The interior of the house was not as ostentatious as Kincaid had expected. Walls and woodwork were painted a soft white. The furniture and flower arrangements were simple, if expensive looking, and a tasteful series of charcoal nudes, both male and female, adorned one wall. From somewhere in the back of the house, he heard a dog’s high-pitched barking.

Craig set the golf shoes to one side of the bench and stood up. “Damn that dog. The wife’s. He does that whenever she’s out.” He nodded towards a room across the hall. “This way, Superintendent.”

Following him through the doorway, Kincaid saw that while the room was as beautifully proportioned as the rest of the house, it was marred by an overlarge desk.

Wide windows gave a view of the front lawns, and in spite of the unseasonable warmth of the day, a small fire burned in a beautifully curved iron grate.

Two wingback leather chairs sat at an angle before the fire, forming an inviting conversation nook. But Craig chose to sit behind his massive desk, leaving Kincaid in the awkward position of having to pull up a small armless chair.

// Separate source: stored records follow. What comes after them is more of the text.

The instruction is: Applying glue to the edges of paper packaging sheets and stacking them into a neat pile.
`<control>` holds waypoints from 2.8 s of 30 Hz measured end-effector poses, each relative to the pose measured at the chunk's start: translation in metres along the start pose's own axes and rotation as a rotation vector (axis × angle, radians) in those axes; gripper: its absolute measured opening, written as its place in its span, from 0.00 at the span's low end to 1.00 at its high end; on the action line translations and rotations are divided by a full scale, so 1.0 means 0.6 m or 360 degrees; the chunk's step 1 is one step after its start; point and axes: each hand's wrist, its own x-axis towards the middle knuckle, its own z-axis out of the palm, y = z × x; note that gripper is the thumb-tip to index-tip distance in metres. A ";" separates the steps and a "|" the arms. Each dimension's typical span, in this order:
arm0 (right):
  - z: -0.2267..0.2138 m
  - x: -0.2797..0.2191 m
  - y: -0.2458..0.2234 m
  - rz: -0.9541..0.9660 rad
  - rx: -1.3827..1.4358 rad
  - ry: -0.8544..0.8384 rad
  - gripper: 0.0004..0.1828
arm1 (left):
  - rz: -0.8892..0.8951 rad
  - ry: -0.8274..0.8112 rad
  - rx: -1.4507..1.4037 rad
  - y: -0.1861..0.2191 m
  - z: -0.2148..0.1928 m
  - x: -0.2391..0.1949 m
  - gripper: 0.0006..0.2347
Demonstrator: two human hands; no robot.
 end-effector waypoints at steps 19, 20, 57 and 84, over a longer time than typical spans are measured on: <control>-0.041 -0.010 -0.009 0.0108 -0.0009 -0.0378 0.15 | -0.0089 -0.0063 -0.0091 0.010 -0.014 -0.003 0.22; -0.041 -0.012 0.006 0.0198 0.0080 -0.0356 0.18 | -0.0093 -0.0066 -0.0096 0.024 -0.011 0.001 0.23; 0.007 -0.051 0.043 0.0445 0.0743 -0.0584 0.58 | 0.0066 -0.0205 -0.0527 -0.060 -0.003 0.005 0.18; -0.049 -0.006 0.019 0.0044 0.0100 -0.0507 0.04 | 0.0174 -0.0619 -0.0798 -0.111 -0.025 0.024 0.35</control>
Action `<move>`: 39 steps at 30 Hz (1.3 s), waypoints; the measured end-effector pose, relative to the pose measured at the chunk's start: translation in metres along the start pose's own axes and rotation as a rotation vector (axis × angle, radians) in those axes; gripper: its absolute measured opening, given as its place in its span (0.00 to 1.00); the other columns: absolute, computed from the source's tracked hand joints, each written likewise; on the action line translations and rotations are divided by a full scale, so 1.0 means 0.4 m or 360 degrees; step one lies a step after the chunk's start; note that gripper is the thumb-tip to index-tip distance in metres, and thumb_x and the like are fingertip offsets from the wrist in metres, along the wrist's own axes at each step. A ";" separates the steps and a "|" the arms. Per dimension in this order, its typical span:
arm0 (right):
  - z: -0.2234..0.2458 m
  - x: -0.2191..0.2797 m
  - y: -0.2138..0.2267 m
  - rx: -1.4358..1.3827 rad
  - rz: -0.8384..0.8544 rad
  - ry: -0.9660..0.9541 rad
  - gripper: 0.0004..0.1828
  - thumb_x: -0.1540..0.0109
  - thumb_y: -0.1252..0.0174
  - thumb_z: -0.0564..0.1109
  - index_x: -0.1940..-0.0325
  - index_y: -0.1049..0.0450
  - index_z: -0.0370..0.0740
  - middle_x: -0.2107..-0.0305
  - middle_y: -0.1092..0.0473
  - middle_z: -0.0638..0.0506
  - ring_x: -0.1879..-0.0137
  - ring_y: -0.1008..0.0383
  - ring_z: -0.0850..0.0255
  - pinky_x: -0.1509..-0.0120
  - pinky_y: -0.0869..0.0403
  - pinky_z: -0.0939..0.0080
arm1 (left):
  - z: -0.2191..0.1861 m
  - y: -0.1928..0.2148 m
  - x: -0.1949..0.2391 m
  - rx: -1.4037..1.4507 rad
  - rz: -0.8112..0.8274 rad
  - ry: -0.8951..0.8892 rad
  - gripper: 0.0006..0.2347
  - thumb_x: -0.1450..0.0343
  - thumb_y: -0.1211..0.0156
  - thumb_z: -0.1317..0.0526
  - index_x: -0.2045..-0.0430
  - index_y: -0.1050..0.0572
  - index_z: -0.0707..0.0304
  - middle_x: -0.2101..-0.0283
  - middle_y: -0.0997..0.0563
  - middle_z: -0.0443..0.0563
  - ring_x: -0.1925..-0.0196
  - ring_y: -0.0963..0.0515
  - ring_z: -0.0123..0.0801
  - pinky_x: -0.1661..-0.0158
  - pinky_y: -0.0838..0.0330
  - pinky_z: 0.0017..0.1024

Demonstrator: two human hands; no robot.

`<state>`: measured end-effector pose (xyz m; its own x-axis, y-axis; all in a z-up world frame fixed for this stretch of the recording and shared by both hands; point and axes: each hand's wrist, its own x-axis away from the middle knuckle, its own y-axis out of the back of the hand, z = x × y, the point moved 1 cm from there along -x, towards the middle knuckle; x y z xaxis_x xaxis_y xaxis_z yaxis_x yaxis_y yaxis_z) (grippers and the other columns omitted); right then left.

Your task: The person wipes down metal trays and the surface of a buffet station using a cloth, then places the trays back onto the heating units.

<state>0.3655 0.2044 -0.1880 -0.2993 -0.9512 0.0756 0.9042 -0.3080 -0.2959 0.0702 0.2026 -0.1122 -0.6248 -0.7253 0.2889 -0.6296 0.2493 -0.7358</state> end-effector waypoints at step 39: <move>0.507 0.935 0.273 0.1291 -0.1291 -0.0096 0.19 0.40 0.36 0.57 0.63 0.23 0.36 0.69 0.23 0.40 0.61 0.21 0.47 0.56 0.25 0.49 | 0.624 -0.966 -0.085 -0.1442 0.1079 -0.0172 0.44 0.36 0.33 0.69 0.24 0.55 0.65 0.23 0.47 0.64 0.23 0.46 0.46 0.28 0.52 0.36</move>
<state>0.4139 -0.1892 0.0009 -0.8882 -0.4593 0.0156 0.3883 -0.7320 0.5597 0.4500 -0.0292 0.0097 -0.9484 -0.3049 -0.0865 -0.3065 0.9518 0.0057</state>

It was the same sort of intimidation tactic practiced by Peter Gaskill and it would have made Kincaid dislike Craig even if he’d known nothing else about him.

Dark bookcases displayed golfing trophies, interspersed with leather-bound copies of classics that Kincaid suspected had never been read. A console table between the windows held a bottle of eighteen-year-old Glenlivet and two cut-crystal tumblers on a tray, but Craig made no move to offer Kincaid a drink.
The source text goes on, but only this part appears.